A few years went by before she decided to begin the search. That occurred about seven years ago and the effort led to communication with her birth mother.

A document from the adoption agency listed only general information. Her closed-adoption birth certificate let her know she was born at Detroit’s Botsford Hospital so she asked for the medical records.

Laura knew it wouldn’t provide all the information she needed, but she hoped for the best. She received a photocopy of the original records, with names whited out before the copy was made.

About a week later, a stroke of luck aided her search. Someone at the hospital made a mistake and mailed the copy with the white correction fluid. It was easy to see the names by holding the paper up to the light.

What she learned first was the name of her grandfather because her mother was still on his insurance coverage. She soon learned he was deceased, so she next obtained his death certificate.

There was her mother’s maiden name, but that was only half of what she needed. The certificate listed a brother of her mother and an internet search led to him. When Laura called, he promised to inform her mother about the phone call.

“She called me back in about a week,” Laura said, and they’ve had intermittent contact ever since, although her mother isn’t yet interested in a visit.

Laura was given the name Randy K by her mother and learned they went to Cody High School together, but that was all her mother would offer—not even the full last name. They weren’t even dating by the time her mother discovered she was pregnant.

Laura found a website with listings of Cody classes and in with the Class of 1974 she found a Randy with a last name that started with “K.”

“This is how I found my birth dad,” she said, “by looking through the Cody website.”

It was just a year ago when she came up with a name and phone number, but she didn’t call right away.

“I gave it some time because I didn’t know what to say,” Laura said. “I didn’t want to cause problems with his family. I had to prepare myself for finding out that maybe he didn’t want to know me.”

She finally made the call, but the number was disconnected.

Additional searches showed that phone number and listed a wife and children. Laura also found a separate listing for his wife.

“Should I call that number?” she wondered. “Does she know?”

This seemed to be her only hope.

“I rehearsed a few things I would say and I said I was trying to find some classmates of my mom,” Laura said.

However, it was a man who answered and Laura left her name and number, wondering if she would ever get a return call.

She did call back and asked if Laura was searching for big Randy or little Randy. Laura said it was someone around 55 years of age.

“I already knew what you were going to tell me,” the woman said.

When they were dating, Randy told her about his child given up for adoption, and he told her that he would really like to meet her some day.

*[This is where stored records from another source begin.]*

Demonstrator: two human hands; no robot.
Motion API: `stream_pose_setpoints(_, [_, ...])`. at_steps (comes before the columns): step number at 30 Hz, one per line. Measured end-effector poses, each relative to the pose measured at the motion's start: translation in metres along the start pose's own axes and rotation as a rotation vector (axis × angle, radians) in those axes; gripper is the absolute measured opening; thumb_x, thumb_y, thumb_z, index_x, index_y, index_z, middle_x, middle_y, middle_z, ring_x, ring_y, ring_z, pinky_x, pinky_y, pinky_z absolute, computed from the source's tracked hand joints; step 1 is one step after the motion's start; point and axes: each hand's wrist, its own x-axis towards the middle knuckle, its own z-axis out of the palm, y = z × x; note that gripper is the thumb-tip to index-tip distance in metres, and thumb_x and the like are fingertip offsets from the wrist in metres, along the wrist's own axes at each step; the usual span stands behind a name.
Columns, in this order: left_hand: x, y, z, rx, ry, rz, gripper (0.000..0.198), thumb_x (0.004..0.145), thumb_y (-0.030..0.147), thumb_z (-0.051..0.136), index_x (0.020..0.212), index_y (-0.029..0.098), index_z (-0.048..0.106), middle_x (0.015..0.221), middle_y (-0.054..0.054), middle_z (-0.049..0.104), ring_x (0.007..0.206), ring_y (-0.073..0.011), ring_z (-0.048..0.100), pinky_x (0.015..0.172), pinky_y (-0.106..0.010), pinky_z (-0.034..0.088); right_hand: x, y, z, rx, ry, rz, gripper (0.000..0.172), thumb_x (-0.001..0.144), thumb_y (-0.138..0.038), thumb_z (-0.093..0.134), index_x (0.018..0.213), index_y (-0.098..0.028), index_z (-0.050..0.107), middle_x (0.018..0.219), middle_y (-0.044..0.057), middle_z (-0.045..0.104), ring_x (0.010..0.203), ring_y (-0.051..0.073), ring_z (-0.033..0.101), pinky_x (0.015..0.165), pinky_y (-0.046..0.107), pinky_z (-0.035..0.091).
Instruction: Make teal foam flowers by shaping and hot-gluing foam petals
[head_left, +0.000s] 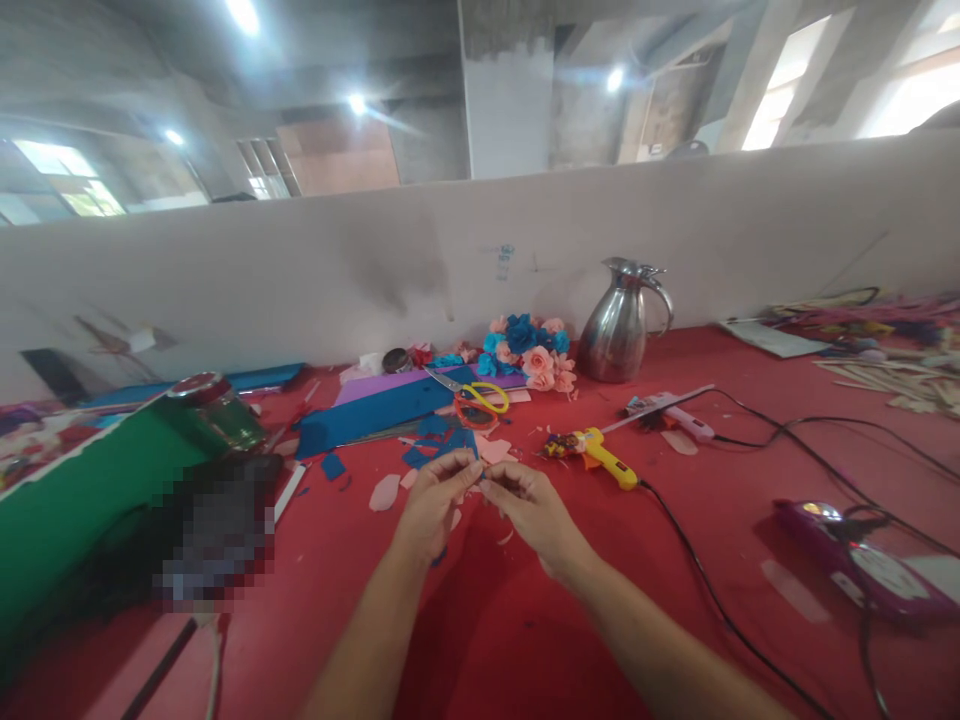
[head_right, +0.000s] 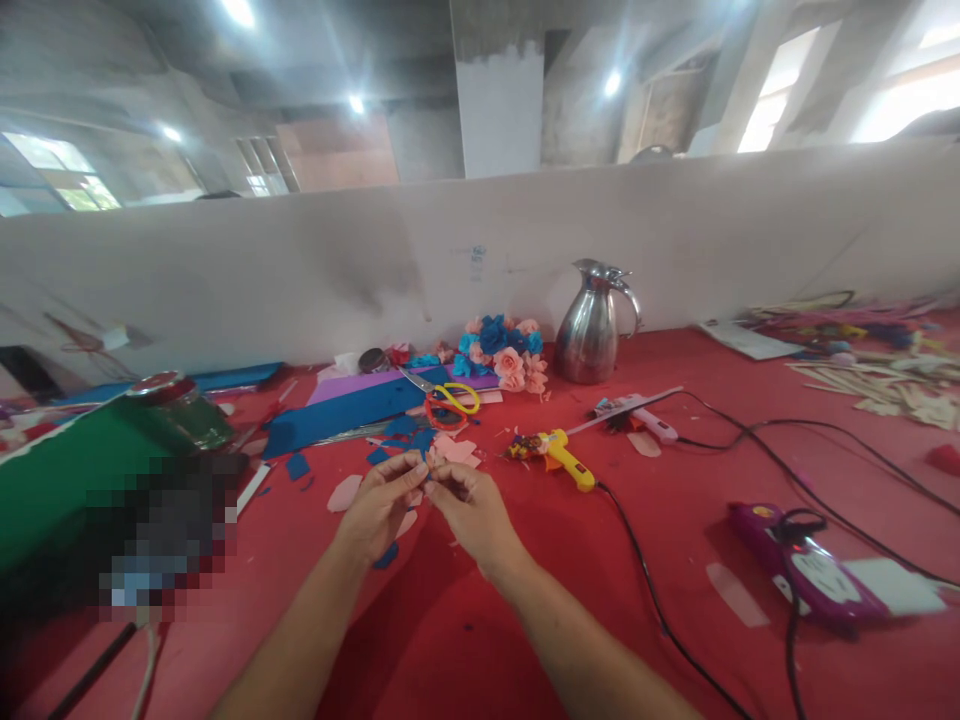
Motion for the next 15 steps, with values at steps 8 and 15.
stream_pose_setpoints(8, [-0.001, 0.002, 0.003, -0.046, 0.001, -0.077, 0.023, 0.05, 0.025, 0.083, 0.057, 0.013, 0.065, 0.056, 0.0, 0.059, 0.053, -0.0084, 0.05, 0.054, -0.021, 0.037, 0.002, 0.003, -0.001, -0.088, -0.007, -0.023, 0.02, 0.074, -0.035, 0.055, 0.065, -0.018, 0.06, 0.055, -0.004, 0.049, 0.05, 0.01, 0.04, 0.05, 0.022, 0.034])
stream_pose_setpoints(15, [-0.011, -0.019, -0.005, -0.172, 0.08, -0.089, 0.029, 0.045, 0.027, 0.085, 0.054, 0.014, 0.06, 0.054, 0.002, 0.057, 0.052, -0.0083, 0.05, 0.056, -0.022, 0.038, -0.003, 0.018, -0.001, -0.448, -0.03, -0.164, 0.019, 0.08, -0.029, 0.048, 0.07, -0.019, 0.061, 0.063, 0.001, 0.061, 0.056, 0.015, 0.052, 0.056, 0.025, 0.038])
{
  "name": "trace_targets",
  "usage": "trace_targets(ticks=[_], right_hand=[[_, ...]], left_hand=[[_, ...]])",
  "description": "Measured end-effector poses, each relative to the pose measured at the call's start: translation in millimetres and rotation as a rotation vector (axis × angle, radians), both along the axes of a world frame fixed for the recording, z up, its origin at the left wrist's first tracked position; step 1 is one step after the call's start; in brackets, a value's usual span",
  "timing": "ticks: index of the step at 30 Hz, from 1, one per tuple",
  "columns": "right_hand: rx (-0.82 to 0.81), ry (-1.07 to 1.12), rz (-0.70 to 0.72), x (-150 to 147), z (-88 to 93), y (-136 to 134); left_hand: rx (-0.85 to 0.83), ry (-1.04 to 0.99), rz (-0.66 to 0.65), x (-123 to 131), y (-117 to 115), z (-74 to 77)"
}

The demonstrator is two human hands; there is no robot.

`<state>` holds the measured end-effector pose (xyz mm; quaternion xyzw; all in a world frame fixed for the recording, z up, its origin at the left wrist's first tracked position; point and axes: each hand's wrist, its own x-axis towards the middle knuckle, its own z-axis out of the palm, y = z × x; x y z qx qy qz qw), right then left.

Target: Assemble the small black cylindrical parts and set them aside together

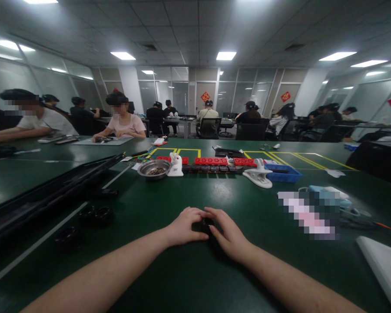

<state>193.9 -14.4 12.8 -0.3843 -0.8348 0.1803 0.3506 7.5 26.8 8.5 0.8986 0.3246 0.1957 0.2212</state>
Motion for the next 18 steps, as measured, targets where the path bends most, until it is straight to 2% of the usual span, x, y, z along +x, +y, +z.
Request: trace_targets(ticks=[3,8,14,18], right_hand=[[0.028,0.014,-0.014,-0.8,-0.8,-1.2],[0.038,0.016,-0.136,-3.9,-3.1,-0.7],[0.056,0.028,-0.119,-5.3,-6.3,1.5],[0.072,0.042,-0.143,-2.9,-7.6,1.7]], left_hand=[[0.008,-0.012,0.032,1.6,-0.1,-2.6],[0.03,-0.02,0.065,5.1,-1.3,-4.0],[0.042,-0.028,0.08,6.5,1.0,-4.2],[0.038,-0.019,0.158,4.9,-5.0,-2.6]])
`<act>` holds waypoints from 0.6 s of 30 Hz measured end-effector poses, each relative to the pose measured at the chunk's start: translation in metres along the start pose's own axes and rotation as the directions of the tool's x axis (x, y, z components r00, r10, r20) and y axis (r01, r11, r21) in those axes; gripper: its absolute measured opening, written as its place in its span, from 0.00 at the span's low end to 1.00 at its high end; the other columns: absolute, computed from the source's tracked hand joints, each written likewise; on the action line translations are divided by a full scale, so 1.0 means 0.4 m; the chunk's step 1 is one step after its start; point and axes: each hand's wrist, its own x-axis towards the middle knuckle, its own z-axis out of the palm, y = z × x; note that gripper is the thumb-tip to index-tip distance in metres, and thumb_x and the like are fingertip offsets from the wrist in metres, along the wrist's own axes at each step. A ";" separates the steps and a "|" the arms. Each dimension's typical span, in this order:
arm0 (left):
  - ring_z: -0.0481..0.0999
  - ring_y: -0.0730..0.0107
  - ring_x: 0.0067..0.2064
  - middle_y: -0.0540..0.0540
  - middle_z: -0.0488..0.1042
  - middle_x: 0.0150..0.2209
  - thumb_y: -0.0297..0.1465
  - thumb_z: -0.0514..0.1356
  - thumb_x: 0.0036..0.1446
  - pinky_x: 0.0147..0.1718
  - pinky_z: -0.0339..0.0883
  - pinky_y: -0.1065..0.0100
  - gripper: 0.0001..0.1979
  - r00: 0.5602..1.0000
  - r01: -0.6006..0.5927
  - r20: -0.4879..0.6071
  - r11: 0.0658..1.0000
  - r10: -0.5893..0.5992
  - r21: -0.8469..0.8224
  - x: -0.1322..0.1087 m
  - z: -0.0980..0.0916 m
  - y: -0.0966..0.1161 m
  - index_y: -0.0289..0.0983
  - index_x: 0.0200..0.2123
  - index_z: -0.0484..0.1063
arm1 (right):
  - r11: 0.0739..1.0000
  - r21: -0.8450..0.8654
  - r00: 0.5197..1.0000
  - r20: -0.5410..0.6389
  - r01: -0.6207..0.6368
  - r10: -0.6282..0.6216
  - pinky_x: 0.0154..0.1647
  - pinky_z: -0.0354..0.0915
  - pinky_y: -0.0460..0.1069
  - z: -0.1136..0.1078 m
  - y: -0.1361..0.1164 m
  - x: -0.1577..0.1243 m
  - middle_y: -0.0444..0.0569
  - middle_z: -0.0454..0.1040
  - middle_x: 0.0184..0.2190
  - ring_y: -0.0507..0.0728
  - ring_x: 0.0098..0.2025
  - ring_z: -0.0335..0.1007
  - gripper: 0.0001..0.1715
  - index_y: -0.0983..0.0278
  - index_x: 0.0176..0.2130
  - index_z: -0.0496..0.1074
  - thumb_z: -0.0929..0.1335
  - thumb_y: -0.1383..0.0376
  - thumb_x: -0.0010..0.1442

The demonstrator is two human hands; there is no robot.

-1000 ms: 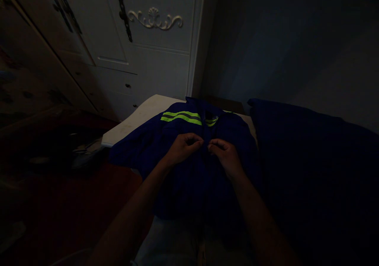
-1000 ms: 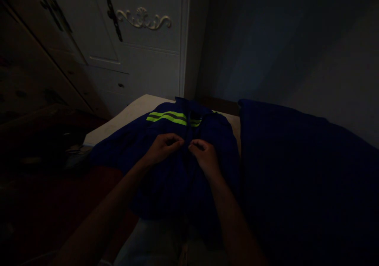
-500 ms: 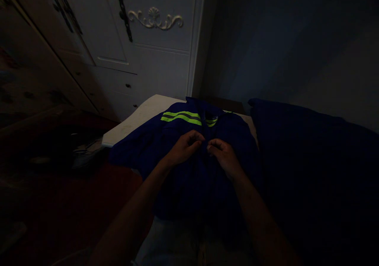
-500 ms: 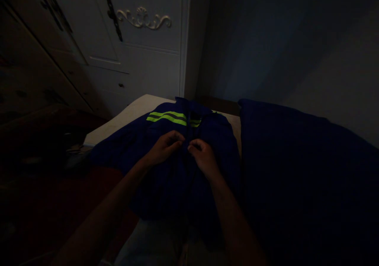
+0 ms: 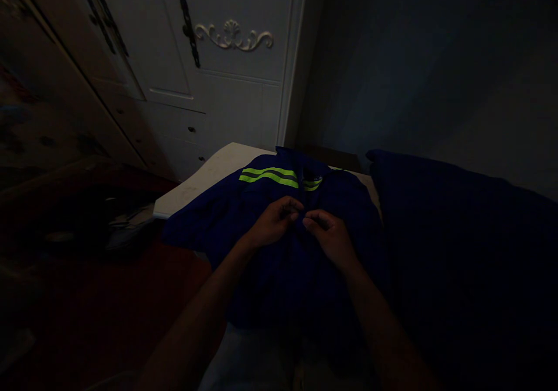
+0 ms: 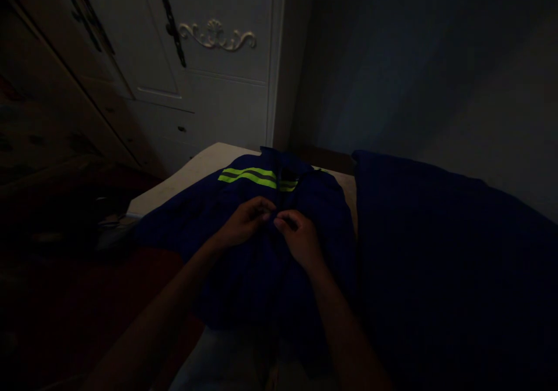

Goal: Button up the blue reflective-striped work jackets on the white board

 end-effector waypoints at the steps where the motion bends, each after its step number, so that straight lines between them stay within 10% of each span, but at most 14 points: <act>1: 0.75 0.68 0.41 0.45 0.76 0.38 0.26 0.59 0.56 0.43 0.68 0.66 0.08 1.000 0.006 0.005 1.000 -0.006 -0.002 0.000 0.000 0.002 0.35 0.41 0.71 | 1.000 -0.016 1.000 0.006 0.002 -0.002 0.40 0.66 0.52 -0.001 0.001 0.001 0.49 0.76 0.33 0.58 0.37 0.71 0.15 0.62 0.34 0.74 0.68 0.53 0.54; 18: 0.75 0.67 0.43 0.46 0.77 0.40 0.31 0.53 0.62 0.43 0.66 0.67 0.11 0.997 -0.045 0.074 0.984 0.032 0.173 -0.001 0.010 0.018 0.35 0.42 0.74 | 0.983 -0.184 1.000 -0.012 0.026 -0.029 0.36 0.64 0.51 0.003 -0.007 0.001 0.48 0.74 0.28 0.57 0.33 0.70 0.14 0.62 0.28 0.71 0.66 0.55 0.55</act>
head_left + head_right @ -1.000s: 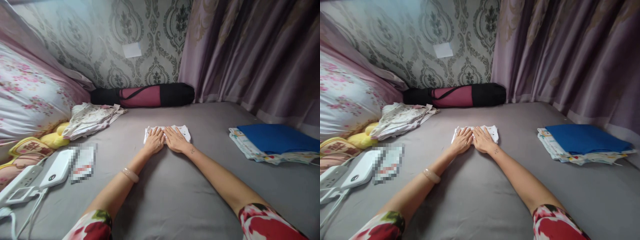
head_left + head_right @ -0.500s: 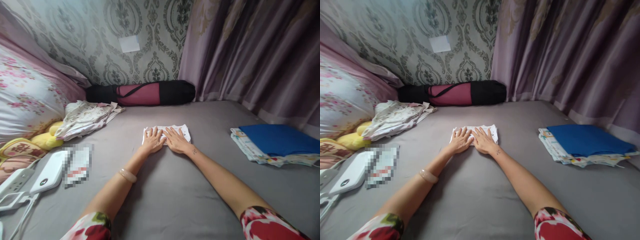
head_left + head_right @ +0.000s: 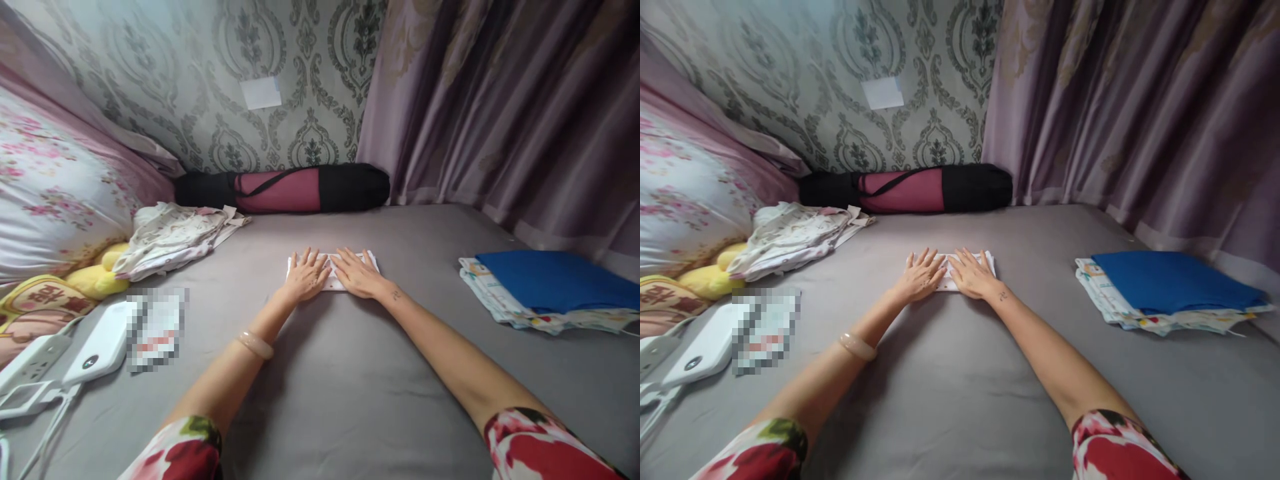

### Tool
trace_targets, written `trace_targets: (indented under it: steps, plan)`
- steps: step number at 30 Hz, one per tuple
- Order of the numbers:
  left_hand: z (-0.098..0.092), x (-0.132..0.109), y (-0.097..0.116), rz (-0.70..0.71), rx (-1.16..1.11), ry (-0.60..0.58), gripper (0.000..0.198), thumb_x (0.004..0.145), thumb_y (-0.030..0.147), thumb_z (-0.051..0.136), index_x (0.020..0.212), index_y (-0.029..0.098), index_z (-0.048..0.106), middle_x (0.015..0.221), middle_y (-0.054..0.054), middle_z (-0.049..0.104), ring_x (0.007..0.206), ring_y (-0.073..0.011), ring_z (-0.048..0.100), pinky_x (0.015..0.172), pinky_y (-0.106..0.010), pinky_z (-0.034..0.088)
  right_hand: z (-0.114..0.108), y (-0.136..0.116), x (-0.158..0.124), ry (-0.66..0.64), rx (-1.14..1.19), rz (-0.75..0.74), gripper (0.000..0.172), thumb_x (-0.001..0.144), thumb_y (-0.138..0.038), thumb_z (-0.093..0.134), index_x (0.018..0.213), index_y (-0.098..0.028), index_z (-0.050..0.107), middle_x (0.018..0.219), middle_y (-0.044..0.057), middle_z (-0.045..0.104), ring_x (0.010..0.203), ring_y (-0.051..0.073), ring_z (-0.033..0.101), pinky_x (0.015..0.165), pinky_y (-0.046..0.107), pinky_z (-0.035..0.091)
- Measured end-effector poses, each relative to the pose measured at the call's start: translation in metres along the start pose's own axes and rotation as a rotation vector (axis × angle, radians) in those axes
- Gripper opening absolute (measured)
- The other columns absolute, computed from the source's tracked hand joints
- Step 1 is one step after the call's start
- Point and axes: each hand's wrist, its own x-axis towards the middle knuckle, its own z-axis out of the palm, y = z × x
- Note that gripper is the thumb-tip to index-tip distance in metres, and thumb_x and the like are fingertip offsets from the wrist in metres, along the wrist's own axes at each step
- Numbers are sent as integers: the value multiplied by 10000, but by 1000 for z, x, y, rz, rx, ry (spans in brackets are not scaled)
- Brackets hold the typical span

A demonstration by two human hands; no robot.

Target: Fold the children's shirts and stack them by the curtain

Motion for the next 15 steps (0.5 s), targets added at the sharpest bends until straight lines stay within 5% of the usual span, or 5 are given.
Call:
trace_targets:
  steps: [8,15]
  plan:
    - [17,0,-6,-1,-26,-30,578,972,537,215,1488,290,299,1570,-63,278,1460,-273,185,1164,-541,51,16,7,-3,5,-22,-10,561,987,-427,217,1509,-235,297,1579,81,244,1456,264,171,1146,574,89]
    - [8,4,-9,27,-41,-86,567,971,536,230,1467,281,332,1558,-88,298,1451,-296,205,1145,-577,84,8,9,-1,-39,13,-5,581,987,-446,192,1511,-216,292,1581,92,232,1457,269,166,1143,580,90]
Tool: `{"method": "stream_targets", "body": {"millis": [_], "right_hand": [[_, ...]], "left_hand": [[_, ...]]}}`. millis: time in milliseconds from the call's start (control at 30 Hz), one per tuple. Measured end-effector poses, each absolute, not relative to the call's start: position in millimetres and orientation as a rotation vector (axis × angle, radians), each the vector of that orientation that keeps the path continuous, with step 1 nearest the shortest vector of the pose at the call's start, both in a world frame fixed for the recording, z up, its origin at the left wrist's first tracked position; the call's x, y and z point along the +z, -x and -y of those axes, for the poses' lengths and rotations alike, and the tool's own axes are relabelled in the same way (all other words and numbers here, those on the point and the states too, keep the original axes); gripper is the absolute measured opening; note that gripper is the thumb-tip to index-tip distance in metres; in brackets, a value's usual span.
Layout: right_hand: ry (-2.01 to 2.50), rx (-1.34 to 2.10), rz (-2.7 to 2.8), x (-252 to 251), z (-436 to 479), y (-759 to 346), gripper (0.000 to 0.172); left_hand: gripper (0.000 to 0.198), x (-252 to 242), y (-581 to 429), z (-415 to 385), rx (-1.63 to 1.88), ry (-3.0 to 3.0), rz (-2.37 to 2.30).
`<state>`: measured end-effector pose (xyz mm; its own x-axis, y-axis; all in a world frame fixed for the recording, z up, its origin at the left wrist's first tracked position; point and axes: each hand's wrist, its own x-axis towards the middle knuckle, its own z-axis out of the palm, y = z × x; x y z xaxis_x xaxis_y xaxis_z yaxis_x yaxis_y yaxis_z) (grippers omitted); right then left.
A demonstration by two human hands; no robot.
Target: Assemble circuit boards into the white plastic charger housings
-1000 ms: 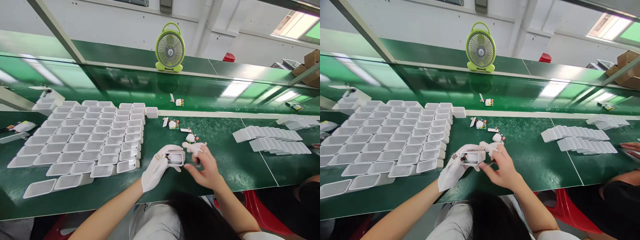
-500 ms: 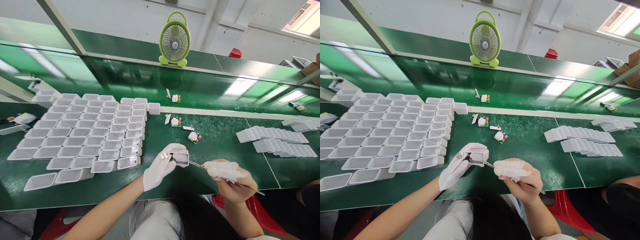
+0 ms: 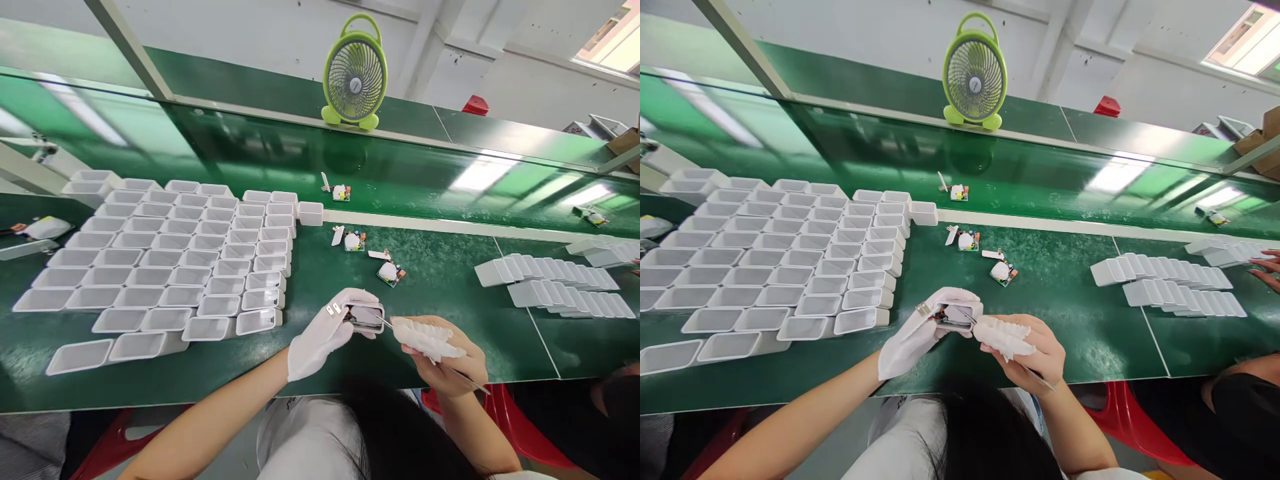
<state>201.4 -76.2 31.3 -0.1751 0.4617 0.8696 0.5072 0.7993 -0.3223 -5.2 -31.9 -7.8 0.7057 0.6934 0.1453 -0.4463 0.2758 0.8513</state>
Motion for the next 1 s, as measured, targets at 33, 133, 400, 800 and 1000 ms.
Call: {"method": "stream_targets", "body": {"millis": [33,133,400,800,1000], "right_hand": [[0.733,-0.041,1.815,31.7,75.2,-200.9,0.028],[0.709,-0.028,1.849,33.3,72.6,-199.5,0.029],[0.742,-0.03,1.854,39.0,77.2,-203.1,0.026],[0.798,0.148,1.762,49.8,99.3,-210.0,0.053],[0.755,0.105,1.776,52.9,97.7,-205.7,0.062]], "left_hand": [[0.054,-7.9,5.1,31.7,0.777,-1.043,-0.269],[0.054,-6.7,5.5,31.1,0.774,-1.083,-0.276],[0.062,-3.0,6.7,31.0,0.813,-1.243,-0.441],[0.053,-6.8,13.5,28.9,0.902,-1.543,-0.387],[0.052,-13.8,12.7,28.4,0.854,-1.545,-0.381]]}}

The two were no longer married and Randy had left the state in search of employment after being laid off from the Detroit Public School system.

Once again, Laura received a promise that her message would be passed on, and then she waited.

The call came in April—April 28, to be exact, one day before Laura’s birthday.

“It was kind of like a birthday present,” she said.

Laura told him the tale of her search and he mentioned there were 900 students in his graduating class at Cody. That made her success all the more satisfying.

Randy came for a visit in June to meet his long-lost daughter and to meet his “new” grandchildren. He looked through Laura’s scrapbooks to get a slice of her life growing up in Morenci, and they all had dinner together at the Sandusky house. Laura’s adopted parents were strong supporters of her search.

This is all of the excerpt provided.